GI-TOC Executive Director Mark Shaw said the project had created ‘an unprecedented overview of illicit economies across the continent’, adding that the methodology had since informed the Global Organised Crime Index. ENACT Programme Head at the ISS, Eric Pelser, said the partnership had helped shape policy across Africa by ensuring evidence reached decision-makers: ‘We’ve taken recommendations from the Africa Index to the highest levels of policy-making.’
Illicit markets expand and diversify
According to the 2025 Index, criminal markets and actors have grown steadily since 2019, reaching their highest levels to date.
The most pervasive illicit markets in 2025 include financial crimes, human trafficking, non-renewable resource crimes, counterfeit goods and arms trafficking. Financial crimes and counterfeit goods are the fastest-growing sectors since 2023.
Across Africa, patterns vary significantly:
- East Africa records high levels of human trafficking, arms trafficking and human smuggling.
- North Africa ranks first globally for the cannabis trade and second for financial crimes.
- Central Africa remains heavily shaped by non-renewable resource exploitation.
- West Africa is dominated by the cocaine trade.

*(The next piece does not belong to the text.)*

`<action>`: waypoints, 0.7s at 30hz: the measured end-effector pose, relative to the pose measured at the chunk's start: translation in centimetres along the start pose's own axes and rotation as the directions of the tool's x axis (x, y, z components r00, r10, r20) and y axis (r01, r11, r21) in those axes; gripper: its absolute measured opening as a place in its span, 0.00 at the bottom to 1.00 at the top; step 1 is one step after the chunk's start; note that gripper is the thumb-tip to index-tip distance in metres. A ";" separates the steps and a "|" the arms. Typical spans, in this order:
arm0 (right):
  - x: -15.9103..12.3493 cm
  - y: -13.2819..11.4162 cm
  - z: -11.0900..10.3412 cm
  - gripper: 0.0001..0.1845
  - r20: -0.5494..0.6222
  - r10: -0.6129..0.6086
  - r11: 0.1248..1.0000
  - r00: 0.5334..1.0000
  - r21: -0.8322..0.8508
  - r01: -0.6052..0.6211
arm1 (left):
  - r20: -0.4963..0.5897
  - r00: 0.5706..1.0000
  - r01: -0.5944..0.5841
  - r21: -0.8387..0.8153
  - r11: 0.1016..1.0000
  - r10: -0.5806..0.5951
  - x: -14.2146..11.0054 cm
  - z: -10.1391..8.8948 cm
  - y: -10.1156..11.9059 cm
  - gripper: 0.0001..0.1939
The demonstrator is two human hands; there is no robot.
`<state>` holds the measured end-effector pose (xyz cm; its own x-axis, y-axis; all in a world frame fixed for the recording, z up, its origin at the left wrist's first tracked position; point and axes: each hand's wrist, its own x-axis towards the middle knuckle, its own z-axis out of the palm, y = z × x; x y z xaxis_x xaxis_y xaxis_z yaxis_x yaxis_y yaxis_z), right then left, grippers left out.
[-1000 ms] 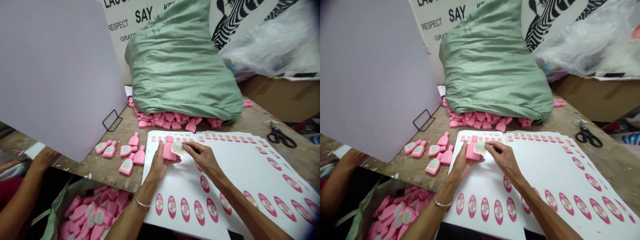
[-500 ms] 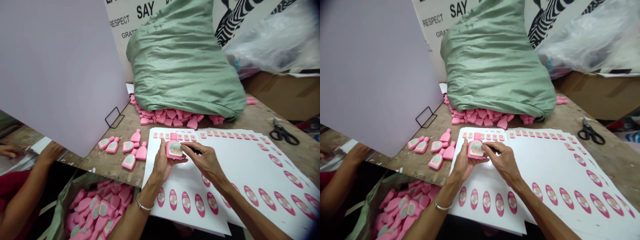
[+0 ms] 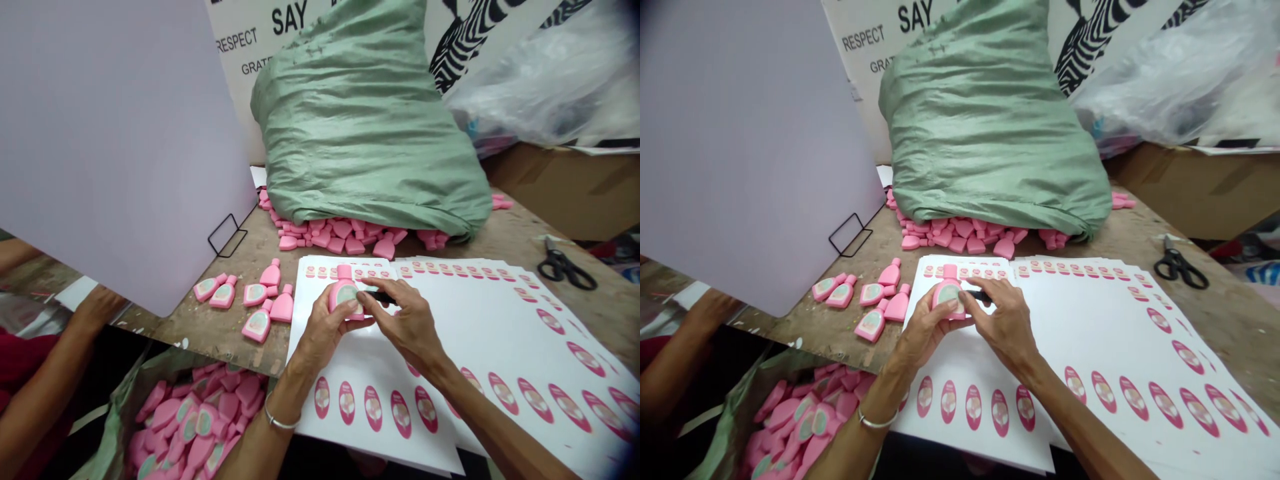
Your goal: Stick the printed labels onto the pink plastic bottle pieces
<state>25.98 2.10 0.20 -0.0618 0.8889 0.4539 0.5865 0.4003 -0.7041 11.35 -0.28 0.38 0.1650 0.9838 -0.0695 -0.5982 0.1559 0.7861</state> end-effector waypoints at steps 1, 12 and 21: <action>0.2 0.2 -0.1 0.18 -0.004 0.013 0.999 1.000 -0.037 -0.013 | -0.002 1.000 0.009 0.003 1.000 -0.009 -0.2 0.0 0.1 0.15; 3.1 3.3 0.4 0.31 0.355 0.182 0.951 0.917 0.173 -0.256 | 0.018 0.982 0.178 0.245 0.953 -0.188 -3.7 -0.7 1.5 0.18; 12.6 13.2 0.8 0.26 -0.044 0.589 0.766 0.807 -0.288 -0.575 | -0.404 0.766 0.271 0.908 0.318 0.500 -1.7 -12.8 6.6 0.20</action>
<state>32.28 18.77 -3.82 0.3311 0.9433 -0.0245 0.7171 -0.2684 -0.6433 -2.92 0.25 -2.19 -0.4895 0.8672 0.0918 0.5670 0.2365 0.7890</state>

- Southern Africa reports widespread wildlife crime.
A critical finding is the extent of official involvement. State-embedded actors remain the most influential criminal groups, with their presence classified as ‘severe’ in almost half of African states.
Foreign groups and cybercrime on the rise
Foreign criminal networks are expanding their reach, particularly in West Africa, where their influence is deemed ‘significant to severe’ in all but one country. This is driven by transnational cocaine flows and the activities of private military companies linked to illicit trade.
Africa’s rapid digitalisation is also fuelling new criminal frontiers. The report highlights surging levels of online financial fraud, cyber-scams and ransomware, particularly in Nigeria, Kenya and South Africa. Four out of Africa’s five subregions now report rising cyber-dependent crime.
Conflict and weak governance weaken resilience
The 2025 Index underscores a strong connection between instability and criminality. Countries grappling with conflict, insurgency or violent extremism consistently score among the highest for illicit activity. ENACT identifies a 0.59 correlation between criminality and the Fragile States Index, reinforcing the need to integrate anti-crime approaches into peacebuilding.
Crucially, resilience is sliding. More than 92 percent of African countries now show low resilience, with 23 simultaneously facing high criminality — a combination the researchers describe as exceptionally dangerous.
Governance plays a decisive role: the Index shows a strong 0.81 correlation between resilience and the Democracy Index. While democracies remain vulnerable to organised crime, they tend to mount stronger institutional responses. Authoritarian states often either enable illicit networks or rely on violent repression.
Civil society organisations — identified as essential drivers of resilience — have suffered the steepest decline across all indicators since 2021.
Geopolitical shifts intensify vulnerabilities
Geopolitical realignment is also shaping illicit markets. The withdrawal or expulsion of some foreign powers has created power vacuums that both licit and illicit actors have moved to fill, contributing to instability and the expansion of criminal economies.
Data to guide action
Despite the darkening trends, Shaw stressed the value of the Index for designing targeted interventions. ‘The data, analysis and recommendations in this report can guide policymakers, researchers and civil society in developing targeted interventions to combat organised crime and strengthen resilience across the continent,’ he said.